(Provided material):
**********

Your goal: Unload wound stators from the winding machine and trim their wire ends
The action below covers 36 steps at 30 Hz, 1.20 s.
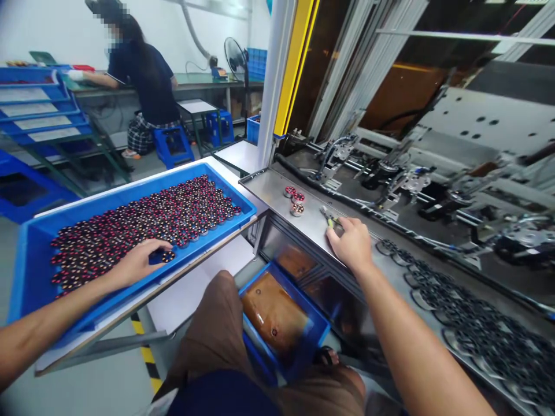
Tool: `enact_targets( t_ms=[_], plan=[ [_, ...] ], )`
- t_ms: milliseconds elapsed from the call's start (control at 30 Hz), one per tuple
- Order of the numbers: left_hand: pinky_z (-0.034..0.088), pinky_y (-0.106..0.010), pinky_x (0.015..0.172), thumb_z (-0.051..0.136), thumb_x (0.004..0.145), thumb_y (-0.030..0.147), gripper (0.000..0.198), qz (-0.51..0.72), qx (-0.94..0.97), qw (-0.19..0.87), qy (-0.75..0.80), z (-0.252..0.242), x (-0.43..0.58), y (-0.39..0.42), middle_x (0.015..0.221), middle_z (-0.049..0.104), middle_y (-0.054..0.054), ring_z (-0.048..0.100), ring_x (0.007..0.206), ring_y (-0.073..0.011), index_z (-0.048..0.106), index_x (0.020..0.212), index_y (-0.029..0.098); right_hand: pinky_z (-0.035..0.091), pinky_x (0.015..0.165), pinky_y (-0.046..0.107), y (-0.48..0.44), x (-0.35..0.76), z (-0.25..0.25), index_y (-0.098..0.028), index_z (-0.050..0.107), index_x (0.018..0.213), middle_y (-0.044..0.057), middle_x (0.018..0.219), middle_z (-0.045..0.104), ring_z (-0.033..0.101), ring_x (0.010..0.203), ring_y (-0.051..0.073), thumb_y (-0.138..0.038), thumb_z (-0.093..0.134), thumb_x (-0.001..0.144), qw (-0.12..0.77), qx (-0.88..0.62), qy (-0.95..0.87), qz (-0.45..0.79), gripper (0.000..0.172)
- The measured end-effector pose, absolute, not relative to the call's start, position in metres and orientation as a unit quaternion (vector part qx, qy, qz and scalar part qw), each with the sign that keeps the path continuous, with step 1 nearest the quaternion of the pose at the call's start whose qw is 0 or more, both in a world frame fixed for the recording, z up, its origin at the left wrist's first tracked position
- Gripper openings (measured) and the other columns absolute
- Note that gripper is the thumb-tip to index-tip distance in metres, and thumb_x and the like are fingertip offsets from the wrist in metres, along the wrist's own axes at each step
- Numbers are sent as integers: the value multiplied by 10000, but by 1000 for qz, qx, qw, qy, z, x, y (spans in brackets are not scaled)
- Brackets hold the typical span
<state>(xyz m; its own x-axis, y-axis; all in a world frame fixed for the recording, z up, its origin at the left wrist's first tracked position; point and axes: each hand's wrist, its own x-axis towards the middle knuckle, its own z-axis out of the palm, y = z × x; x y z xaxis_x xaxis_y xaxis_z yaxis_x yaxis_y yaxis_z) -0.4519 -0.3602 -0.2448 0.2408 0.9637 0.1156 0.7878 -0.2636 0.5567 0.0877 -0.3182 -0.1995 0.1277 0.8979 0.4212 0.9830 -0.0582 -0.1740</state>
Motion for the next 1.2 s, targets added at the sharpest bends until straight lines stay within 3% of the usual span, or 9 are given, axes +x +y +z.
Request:
enact_targets(
  t_ms=[233,467,567,667,833,1000,1067,1200],
  plan=[
    [437,-482,982,619,769,375,342,203,775,124,586,-270,-458,-350,1113,673,-125,591,1087,-329,617,1065,203,422,984,442,-324,86,-198,-77,680,1075,201,1117,656,567,1051,311,-356,505,820,209,-713,-662,-98,416],
    [370,-534,1055,610,807,458,462,247,813,62,523,-218,-404,-328,1193,603,-161,525,1166,-367,558,1182,195,405,945,381,-332,76,-191,-84,669,1082,185,1130,634,540,1030,279,-297,513,851,196,-732,-647,-82,351],
    [303,-498,1125,658,792,433,427,294,817,138,477,-183,-330,-295,1226,616,-125,495,1234,-341,607,1141,193,389,940,369,-335,74,-188,-77,658,1087,185,1130,620,525,1031,268,-289,514,872,195,-741,-639,-73,334],
    [314,-487,1124,646,822,375,367,313,817,187,447,-160,-250,-249,1193,642,-104,511,1235,-313,623,1131,177,379,947,366,-341,73,-185,-82,649,1083,173,1136,611,515,1047,255,-296,526,888,196,-743,-636,-66,315],
    [534,-444,894,632,881,307,378,301,797,317,416,-154,-153,-186,1147,644,-99,640,1015,-225,562,1215,142,411,947,410,-348,75,-183,-139,625,1055,91,1124,606,538,1064,230,-359,564,907,197,-749,-630,-67,272],
    [570,-404,807,608,904,308,331,297,762,397,416,-160,-128,-176,1109,644,-83,653,931,-196,574,1192,148,448,953,443,-348,78,-186,-155,609,1092,76,1166,601,555,1102,233,-404,586,912,211,-743,-632,-63,307],
    [566,-433,838,688,841,304,441,319,745,405,423,-156,-137,-182,1103,656,-99,663,915,-206,546,1224,135,452,963,457,-348,79,-188,-153,610,1100,80,1177,601,556,1117,238,-394,593,912,226,-739,-633,-55,306],
    [542,-469,929,861,615,349,857,390,727,411,387,-134,-170,-224,1162,671,-161,691,907,-227,434,1325,129,439,987,486,-348,80,-182,-141,627,1054,85,1157,613,557,1127,248,-344,627,890,276,-722,-635,-23,262]
  ],
)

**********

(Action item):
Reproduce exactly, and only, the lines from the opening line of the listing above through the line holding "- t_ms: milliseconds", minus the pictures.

(Task response):
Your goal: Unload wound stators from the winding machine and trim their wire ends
The action below covers 36 steps at 30 Hz, 1.20 s.
Tool: `enact_targets( t_ms=[_], plan=[ [_, ...] ], )`
- t_ms: milliseconds elapsed from the call's start (control at 30 Hz), one per tuple

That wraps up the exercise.